Dataset entries
::::
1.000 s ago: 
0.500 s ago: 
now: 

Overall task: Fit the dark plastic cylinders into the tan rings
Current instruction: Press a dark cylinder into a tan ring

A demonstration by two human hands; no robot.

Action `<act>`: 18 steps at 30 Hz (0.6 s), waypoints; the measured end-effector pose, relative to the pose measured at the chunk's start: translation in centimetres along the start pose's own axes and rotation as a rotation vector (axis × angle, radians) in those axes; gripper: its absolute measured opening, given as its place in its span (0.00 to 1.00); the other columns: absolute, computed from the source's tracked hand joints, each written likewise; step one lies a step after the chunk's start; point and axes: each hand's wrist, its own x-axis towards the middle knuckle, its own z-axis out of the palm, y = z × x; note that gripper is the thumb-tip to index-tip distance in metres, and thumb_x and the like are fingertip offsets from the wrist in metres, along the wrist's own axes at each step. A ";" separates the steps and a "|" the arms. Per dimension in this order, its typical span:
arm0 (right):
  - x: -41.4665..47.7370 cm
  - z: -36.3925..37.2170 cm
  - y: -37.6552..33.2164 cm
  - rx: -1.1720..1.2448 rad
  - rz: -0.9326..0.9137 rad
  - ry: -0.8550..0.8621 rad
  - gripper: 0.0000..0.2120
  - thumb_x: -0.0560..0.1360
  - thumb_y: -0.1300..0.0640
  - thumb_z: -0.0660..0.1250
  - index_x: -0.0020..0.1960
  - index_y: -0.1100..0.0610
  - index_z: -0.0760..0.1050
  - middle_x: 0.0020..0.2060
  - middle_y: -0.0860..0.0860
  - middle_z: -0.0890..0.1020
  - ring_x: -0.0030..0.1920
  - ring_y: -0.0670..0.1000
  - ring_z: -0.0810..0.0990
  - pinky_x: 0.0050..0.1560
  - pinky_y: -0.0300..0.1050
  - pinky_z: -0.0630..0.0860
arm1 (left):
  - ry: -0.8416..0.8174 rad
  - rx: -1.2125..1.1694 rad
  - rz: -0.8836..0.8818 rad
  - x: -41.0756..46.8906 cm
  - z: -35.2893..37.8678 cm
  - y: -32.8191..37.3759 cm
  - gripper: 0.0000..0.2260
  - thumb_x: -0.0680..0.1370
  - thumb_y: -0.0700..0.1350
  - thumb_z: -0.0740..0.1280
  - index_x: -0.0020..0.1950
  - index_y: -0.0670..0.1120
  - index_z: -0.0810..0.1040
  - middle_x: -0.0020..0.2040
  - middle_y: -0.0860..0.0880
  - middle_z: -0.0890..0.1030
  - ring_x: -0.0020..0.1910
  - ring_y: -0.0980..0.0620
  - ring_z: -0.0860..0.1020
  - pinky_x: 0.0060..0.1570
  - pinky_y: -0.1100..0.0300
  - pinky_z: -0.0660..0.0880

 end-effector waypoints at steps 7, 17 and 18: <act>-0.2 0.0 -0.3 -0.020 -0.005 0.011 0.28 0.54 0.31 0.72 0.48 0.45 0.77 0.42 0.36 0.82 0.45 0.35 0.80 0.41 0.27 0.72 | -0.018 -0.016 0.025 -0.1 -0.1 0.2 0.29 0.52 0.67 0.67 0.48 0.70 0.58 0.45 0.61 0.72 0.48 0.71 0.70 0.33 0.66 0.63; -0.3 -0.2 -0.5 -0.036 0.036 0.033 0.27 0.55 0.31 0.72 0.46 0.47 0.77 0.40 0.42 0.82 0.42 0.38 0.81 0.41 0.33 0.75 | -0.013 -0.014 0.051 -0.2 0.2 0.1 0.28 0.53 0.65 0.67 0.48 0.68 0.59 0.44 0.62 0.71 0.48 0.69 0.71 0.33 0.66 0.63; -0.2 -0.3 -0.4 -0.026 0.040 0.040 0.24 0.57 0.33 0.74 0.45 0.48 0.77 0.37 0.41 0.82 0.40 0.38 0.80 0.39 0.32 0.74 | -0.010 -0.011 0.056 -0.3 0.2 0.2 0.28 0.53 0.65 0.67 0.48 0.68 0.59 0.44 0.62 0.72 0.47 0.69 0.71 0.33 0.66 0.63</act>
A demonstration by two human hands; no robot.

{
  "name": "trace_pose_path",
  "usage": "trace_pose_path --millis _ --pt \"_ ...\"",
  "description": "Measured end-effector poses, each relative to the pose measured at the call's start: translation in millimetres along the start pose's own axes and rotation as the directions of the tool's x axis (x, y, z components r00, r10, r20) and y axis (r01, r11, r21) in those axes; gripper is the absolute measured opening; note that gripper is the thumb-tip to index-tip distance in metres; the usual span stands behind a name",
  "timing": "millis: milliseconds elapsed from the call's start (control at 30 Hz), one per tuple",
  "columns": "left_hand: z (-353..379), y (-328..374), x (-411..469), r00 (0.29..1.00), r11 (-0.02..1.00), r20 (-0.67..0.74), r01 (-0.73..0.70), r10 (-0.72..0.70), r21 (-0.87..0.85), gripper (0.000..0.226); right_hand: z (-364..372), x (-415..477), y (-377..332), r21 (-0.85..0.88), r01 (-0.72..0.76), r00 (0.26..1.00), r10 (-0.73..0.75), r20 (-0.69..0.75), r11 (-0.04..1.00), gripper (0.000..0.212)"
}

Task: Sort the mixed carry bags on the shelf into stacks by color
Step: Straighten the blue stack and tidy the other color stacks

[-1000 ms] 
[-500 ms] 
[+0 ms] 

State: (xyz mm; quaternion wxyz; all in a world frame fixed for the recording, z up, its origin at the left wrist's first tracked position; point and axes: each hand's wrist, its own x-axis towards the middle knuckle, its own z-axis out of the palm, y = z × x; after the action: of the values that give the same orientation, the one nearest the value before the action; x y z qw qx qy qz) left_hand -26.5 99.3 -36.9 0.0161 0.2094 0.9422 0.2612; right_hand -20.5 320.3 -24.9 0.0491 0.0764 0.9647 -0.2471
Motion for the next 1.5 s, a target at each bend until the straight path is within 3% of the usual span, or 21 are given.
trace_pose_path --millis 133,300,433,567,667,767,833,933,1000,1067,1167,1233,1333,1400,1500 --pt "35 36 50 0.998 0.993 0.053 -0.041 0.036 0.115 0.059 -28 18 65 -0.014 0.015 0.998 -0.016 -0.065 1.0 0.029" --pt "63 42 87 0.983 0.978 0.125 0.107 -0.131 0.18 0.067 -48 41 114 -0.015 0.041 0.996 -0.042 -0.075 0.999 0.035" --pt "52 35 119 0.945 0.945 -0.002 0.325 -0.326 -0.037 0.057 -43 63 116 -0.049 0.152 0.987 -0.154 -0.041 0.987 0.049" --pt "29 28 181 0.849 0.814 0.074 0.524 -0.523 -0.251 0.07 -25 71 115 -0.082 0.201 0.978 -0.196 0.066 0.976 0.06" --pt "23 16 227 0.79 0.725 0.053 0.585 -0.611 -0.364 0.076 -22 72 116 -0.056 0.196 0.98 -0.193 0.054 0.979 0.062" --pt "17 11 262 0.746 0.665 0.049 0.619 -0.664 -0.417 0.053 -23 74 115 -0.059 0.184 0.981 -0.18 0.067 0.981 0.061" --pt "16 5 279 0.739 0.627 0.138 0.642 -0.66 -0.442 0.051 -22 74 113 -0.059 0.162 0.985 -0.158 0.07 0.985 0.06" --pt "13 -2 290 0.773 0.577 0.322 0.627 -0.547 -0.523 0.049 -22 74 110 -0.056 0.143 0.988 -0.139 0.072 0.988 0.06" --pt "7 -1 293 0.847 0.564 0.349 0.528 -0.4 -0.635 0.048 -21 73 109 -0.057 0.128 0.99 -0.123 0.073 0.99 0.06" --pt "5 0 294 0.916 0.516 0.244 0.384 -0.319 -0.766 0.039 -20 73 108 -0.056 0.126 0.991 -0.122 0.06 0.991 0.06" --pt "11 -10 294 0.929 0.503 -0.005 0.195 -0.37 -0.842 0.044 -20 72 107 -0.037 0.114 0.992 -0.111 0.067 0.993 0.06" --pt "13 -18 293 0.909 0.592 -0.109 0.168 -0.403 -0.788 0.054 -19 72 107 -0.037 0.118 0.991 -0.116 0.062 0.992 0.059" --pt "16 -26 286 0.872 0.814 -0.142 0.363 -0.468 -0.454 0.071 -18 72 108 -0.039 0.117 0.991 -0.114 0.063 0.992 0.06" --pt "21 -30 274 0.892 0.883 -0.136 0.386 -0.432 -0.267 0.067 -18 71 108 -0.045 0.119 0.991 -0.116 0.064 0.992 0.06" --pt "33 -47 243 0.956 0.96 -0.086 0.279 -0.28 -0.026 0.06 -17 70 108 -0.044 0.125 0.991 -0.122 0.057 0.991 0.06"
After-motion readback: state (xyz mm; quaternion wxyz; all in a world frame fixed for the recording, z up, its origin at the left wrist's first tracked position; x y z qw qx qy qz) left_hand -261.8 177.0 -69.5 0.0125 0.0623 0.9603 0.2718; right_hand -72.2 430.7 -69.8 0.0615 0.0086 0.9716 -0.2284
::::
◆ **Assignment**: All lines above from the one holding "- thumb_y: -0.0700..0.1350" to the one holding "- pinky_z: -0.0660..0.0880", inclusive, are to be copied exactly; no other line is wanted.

◆ **Written response**:
  - thumb_y: -0.0700..0.1350
  - thumb_z: -0.0740..0.1280
  - index_x: -0.0020..0.1950
  - index_y: -0.0670..0.1120
  - index_z: -0.0810..0.1040
  - middle_x: -0.0020..0.2040
  - middle_y: -0.0860..0.0880
  - middle_z: -0.0890..0.1030
  - ring_x: -0.0020..0.1910
  - ring_y: -0.0980..0.0620
  - ring_z: -0.0860..0.1020
  - pinky_x: 0.0060..0.1570
  - pinky_y: -0.1100..0.0300
  - pinky_z: -0.0660..0.0880

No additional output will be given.